*Task brief*:
Look below for the line that has "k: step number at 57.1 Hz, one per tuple". Set down the lines from there through the line that has "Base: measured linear", exactly as written.

Records supplied below:

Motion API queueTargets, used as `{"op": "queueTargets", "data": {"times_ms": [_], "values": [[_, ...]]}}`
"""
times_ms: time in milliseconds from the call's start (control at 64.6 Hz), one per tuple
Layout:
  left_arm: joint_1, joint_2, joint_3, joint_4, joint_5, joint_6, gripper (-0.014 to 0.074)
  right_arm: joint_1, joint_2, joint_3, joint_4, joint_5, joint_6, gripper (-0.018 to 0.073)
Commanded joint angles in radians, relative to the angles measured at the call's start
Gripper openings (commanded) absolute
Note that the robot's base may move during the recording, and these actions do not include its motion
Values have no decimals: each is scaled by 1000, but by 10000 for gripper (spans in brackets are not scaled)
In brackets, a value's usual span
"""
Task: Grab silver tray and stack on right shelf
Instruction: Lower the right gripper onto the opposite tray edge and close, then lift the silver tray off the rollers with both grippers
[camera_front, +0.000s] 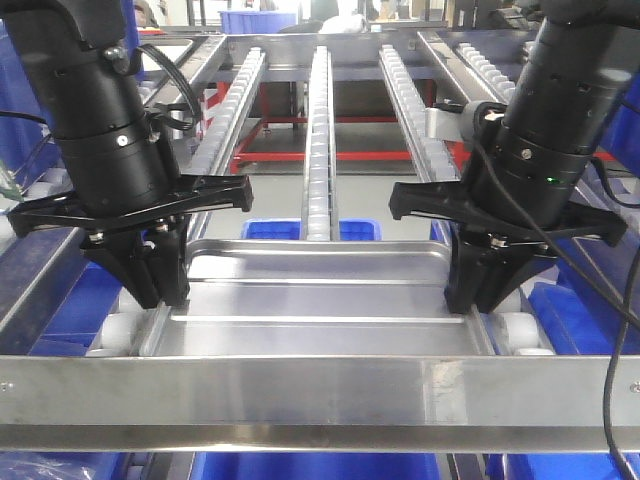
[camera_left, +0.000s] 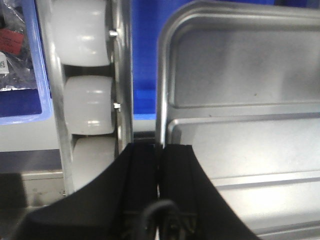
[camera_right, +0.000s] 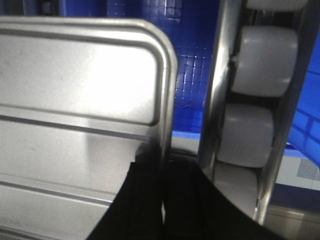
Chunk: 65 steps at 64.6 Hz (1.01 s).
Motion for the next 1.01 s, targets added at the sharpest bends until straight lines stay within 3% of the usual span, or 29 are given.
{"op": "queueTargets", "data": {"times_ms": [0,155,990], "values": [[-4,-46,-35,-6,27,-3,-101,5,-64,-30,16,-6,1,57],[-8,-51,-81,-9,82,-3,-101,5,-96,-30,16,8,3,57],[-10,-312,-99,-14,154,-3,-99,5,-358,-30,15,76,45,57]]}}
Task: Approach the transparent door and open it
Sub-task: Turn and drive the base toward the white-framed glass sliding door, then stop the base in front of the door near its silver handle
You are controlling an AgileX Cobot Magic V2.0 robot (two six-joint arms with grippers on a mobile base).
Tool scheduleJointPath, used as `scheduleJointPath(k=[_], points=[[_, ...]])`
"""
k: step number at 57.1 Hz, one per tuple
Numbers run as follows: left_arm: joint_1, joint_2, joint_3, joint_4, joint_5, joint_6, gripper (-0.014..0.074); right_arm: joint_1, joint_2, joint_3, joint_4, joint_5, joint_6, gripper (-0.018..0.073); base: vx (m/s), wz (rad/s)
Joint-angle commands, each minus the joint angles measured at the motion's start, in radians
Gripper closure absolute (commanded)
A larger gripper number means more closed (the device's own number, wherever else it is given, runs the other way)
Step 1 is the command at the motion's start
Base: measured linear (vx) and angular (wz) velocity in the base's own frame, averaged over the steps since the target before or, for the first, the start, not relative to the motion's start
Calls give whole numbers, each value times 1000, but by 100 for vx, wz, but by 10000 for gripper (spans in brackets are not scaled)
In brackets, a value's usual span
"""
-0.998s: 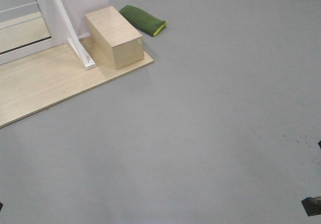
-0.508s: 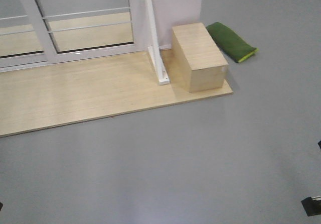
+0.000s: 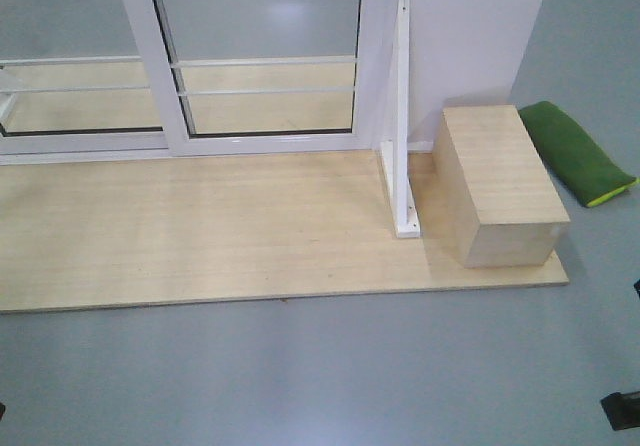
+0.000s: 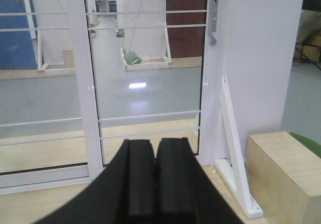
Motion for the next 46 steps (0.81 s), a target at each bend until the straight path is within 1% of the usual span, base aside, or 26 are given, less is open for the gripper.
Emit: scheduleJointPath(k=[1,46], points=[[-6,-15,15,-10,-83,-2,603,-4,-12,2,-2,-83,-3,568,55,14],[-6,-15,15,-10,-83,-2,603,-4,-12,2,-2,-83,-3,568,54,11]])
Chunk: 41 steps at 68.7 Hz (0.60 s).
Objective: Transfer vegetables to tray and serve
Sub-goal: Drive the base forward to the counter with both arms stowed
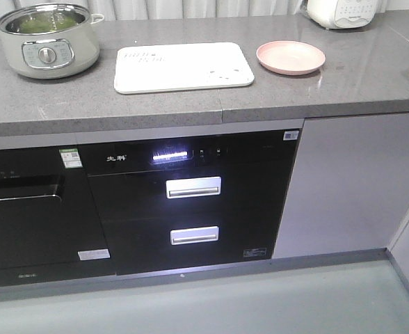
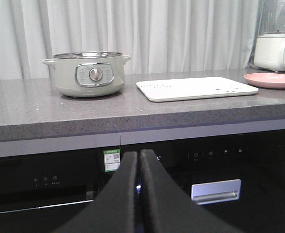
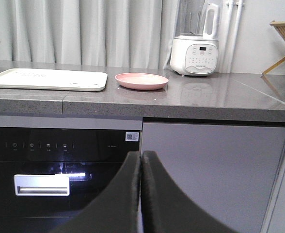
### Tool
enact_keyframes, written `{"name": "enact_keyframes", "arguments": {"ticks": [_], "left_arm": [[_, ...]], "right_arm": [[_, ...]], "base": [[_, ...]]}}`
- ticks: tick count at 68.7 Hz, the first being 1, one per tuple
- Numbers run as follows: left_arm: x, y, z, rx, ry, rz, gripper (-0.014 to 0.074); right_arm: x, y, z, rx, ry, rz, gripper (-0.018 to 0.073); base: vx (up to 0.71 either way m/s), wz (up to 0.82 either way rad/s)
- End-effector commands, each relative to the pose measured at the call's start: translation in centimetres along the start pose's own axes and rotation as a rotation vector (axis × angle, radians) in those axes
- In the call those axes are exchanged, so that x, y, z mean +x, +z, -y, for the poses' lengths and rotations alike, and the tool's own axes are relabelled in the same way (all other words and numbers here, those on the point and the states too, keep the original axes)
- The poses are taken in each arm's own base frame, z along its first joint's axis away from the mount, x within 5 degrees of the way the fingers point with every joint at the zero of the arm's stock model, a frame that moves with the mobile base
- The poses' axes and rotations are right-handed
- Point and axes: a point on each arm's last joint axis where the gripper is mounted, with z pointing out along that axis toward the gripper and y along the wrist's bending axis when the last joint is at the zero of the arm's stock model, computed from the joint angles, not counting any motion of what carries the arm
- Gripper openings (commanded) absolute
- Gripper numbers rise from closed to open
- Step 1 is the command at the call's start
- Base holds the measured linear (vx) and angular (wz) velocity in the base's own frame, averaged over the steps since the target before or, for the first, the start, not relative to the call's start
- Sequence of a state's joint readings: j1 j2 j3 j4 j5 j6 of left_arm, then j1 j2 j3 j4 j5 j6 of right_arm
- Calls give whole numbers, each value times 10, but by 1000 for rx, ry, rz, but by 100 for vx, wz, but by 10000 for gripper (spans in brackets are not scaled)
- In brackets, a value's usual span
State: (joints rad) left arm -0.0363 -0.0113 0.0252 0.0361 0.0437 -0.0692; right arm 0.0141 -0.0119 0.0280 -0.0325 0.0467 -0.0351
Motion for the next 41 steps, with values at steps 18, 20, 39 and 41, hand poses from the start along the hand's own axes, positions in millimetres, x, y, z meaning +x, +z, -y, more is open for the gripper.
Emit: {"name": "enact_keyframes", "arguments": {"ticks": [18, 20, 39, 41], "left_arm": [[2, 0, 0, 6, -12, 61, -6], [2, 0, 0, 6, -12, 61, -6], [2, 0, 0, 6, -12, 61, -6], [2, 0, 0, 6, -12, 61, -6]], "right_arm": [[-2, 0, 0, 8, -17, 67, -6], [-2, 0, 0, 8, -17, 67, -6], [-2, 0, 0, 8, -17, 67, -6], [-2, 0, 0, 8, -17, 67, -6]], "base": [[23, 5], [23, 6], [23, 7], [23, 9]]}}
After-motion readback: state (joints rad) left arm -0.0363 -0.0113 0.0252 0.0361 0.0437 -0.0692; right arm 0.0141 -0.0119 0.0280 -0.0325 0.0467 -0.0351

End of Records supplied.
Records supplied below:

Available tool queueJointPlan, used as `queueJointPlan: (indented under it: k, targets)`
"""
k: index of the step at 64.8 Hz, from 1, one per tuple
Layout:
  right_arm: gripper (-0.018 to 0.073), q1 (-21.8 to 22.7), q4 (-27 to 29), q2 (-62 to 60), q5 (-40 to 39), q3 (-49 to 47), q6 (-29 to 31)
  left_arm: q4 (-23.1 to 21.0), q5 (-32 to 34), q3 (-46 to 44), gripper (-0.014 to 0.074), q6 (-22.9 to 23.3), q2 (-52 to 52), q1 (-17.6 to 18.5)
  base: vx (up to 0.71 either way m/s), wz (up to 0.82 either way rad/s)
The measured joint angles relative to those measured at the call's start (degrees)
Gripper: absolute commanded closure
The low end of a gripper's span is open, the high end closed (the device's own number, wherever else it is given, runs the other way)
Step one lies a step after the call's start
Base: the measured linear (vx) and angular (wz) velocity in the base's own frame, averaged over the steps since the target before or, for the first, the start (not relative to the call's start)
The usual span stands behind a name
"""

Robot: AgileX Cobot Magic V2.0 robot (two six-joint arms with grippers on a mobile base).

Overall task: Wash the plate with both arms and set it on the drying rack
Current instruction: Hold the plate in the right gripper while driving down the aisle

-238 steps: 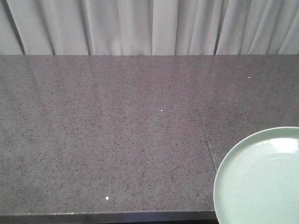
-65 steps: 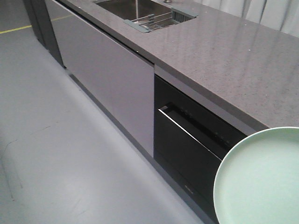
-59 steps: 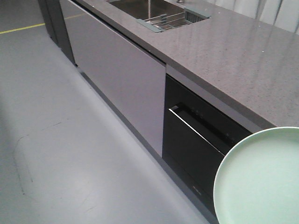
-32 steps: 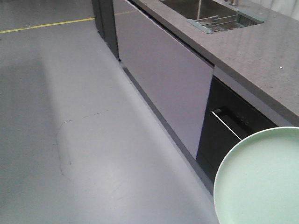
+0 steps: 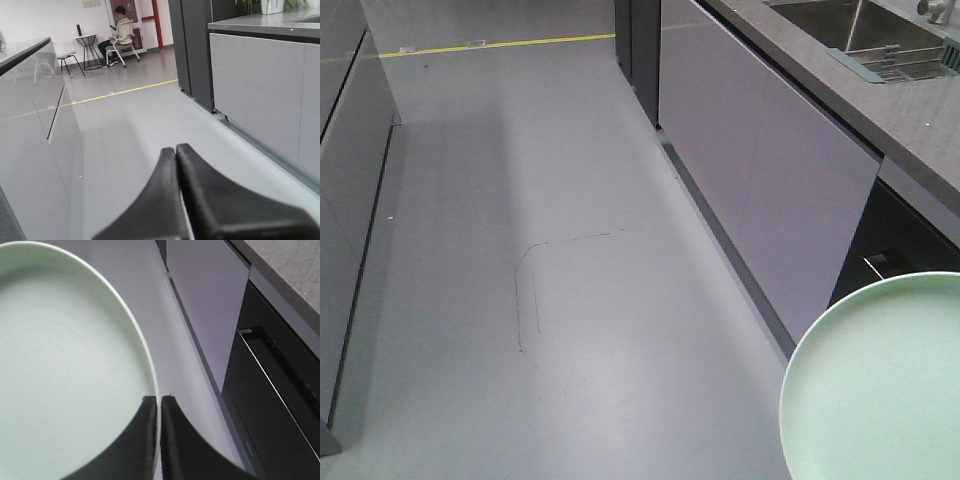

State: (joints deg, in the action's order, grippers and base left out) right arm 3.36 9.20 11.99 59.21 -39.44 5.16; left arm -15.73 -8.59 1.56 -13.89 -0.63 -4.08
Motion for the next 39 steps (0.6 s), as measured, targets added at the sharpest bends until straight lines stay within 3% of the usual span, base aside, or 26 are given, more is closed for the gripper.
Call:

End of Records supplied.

*Answer section*:
k: step number at 57.1 Hz, one per tuple
Numbers run as follows: left_arm: joint_1, joint_2, joint_3, joint_4, joint_5, joint_6, gripper (-0.014..0.074); right_arm: joint_1, joint_2, joint_3, joint_4, joint_5, joint_6, gripper (-0.018..0.073); base: vx (m/s), wz (rad/s)
Joint-angle commands, each minus the joint angles measured at the motion's start, in radians
Gripper closure absolute (commanded)
A larger gripper number means more closed (the device's own number, wherever else it is given, runs the other way)
Step 1 is the command at the motion's start
Base: measured linear (vx) and angular (wz) velocity in the base's own frame, averaged over the steps since the target before or, for the first, the start, not relative to the motion's start

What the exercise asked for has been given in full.